As ações em apoio aos indígenas Yanomami tiveram início em 22 de janeiro, e, até o dia 10 deste mês as aeronaves da FAB realizaram 545 horas de voo para diversos lançamentos de cargas, totalizando 82 toneladas de medicamentos e mantimentos. Também foram entregues 4.090 cestas básicas às comunidades. Há 431 militares do Exército e da FAB envolvidos na operação do Comando Operacional Conjunto Amazônia, deflagrado no dia 3.

 

Júnior Yanomami acompanha as equipes. Já que não há muitos tradutores, ele a o dia voando para comunidades distantes para resgatar doentes. Antes do término da descarga, os indígenas já demonstravam ansiedade para ter o aos alimentos. Mulheres, crianças e homens se aglomeraram em volta do tuxaua (líder), que tentava colocar ordem na distribuição dos alimentos.

 

Um dos representantes da comunidade, o indígena Raul, explicou que a chegada da comida traz alegria. A distribuição é feita de maneira igualitária. “Quando vocês trazem comida, a gente fica muito feliz. O tuxaua vai distribuir para as famílias para não haver briga”, contou o Yanomami.

 

Atendimento médico clama por estrutura

 

A dez minutos de caminhada do 4º Pelotão Especial de Fronteira (EPF) está a unidade da Secretaria Especial de Saúde Indígena (Sesai). É para lá que são levados os casos urgentes de pessoas resgatadas nas aldeias. A unidade de saúde, que tem duas áreas de enfermaria e nenhum local de tratamento intensivo, recebe indígenas o dia todo. Os resgates cessam ao anoitecer, já que as aeronaves não fazem voo por instrumentos.

 

No período que ficamos na Sesai, presenciamos cinco profissionais correndo entre a área de pouso e a sala de atendimento. Um dia antes, oito novos profissionais do SUS desembarcaram em Surucucu. “Dia 31 de janeiro eram três para atender todos, sendo um médico. Chegaram mais oito, três deles médicos”, contou Júnior Yanomani.

 

A base de saúde em Surucucu é muito simples. A sala onde é feita a estabilização dos pacientes dispõe de uma maca. Quando chega um helicóptero, enfermeiros e técnicos de enfermagem saem correndo para retirá-los da aeronave. Tudo com a presença de outros cem indígenas, que observam a situação das redes onde se recuperam de doenças como malária, pneumonia, diarreia, desnutrição e desidratação.

 

Superlotação

 

Os doentes graves são estabilizados e levados para Boa Vista. Isso quando há aeronaves disponíveis e luz do dia.

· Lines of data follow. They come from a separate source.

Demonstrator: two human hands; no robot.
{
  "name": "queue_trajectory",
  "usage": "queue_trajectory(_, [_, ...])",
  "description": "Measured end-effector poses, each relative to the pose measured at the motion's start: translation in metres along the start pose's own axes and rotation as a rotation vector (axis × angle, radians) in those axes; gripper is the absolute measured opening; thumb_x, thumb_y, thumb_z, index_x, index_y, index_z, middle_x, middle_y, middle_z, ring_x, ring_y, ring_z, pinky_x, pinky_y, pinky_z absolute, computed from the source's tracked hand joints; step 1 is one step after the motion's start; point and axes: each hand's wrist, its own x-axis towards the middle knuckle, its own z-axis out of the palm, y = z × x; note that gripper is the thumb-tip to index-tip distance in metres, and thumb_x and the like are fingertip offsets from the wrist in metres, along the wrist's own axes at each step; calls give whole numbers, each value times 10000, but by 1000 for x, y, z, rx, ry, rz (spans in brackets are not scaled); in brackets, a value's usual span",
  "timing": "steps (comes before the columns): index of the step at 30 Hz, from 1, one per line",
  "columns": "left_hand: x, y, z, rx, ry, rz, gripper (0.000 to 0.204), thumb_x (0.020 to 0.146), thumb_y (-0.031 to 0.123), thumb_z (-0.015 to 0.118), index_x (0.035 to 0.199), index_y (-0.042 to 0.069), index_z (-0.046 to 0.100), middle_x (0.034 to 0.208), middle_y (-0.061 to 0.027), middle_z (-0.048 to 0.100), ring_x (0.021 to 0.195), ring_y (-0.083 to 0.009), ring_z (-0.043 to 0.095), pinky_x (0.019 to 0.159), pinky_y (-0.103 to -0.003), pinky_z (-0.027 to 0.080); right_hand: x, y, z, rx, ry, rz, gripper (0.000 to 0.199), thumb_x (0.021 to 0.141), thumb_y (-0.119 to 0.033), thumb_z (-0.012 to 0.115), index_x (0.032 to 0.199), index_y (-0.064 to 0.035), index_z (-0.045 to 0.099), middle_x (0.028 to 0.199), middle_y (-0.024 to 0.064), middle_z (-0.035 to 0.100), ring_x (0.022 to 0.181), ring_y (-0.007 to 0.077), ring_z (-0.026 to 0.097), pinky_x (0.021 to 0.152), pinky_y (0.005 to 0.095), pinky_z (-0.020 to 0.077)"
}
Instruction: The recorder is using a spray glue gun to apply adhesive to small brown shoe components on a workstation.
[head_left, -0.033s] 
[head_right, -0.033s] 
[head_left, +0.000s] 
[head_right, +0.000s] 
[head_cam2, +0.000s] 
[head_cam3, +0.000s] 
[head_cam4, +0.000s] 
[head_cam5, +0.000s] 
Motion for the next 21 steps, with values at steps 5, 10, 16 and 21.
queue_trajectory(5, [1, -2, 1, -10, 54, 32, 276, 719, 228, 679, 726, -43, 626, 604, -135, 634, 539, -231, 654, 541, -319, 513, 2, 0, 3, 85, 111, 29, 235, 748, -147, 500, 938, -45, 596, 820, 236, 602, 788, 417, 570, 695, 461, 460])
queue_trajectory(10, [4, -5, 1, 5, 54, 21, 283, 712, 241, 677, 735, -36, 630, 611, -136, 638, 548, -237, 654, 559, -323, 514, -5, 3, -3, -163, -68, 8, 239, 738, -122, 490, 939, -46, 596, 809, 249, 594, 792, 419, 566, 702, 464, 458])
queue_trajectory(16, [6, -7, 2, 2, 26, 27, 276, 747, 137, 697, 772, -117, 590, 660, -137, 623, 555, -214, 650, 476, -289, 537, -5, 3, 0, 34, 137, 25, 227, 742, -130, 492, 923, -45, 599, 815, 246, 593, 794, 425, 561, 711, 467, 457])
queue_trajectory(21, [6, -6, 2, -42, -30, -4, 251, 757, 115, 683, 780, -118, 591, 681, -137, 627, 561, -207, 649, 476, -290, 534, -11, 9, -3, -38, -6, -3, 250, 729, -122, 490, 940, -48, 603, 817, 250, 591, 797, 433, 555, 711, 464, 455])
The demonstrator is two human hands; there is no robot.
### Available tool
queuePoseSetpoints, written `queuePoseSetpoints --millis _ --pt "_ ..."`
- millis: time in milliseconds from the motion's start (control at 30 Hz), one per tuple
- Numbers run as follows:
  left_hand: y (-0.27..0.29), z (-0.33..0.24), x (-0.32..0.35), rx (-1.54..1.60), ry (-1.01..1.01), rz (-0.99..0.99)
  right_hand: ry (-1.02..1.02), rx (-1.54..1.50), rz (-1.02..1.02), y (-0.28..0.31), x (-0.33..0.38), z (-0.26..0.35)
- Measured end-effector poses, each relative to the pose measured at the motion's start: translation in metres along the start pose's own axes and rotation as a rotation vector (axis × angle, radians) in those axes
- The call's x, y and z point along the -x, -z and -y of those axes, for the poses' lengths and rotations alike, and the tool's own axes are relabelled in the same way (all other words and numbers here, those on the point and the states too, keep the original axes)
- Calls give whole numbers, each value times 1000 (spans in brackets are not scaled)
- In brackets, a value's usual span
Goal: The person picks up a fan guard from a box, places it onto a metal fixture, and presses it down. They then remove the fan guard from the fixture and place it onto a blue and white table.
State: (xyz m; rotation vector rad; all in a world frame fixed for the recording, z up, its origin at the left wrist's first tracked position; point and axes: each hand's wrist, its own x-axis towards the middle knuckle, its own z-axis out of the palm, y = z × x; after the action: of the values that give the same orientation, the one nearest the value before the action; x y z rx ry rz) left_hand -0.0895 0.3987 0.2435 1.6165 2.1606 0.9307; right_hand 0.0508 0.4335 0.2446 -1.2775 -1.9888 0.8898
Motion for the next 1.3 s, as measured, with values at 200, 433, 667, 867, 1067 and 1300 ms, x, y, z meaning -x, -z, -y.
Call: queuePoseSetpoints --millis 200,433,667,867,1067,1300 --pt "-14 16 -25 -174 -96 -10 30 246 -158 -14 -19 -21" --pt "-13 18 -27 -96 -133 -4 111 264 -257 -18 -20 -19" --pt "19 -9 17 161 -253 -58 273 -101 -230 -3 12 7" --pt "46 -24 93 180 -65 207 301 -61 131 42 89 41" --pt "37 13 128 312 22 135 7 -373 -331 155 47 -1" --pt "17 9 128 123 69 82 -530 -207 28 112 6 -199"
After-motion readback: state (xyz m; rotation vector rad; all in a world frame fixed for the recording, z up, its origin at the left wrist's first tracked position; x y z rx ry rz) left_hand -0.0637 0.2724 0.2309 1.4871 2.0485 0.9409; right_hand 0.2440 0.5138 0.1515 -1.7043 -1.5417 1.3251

Caso o doente chegue muito tarde, precisa pernoitar na unidade. A Sesai em Surucucu está superlotada, pois tem capacidade para 30 pessoas, e abrigava mais de cem. Na enfermaria havia famílias inteiras. Se uma criança está doente, ela precisa viajar com um parente. Júnior Yanomani ressalta que o número de pacientes graves não está reduzindo desde que a situação de emergência foi decretada – pelo contrário.

 

A precariedade é visível e desesperadora. Os próprios profissionais de saúde e lideranças indígenas clamam por mais estrutura. Tudo depende, porém, do reparo da pista de voo, que deve levar três semanas para ficar pronta. Por ora, além dos alimentos, até o combustível das aeronaves é lançado por aviões das Forças Armadas. Por isso, muitos falam que as mortes ocorrem por causas evitáveis, já que há conhecimento médico e tecnologia. O que não existe é estrutura.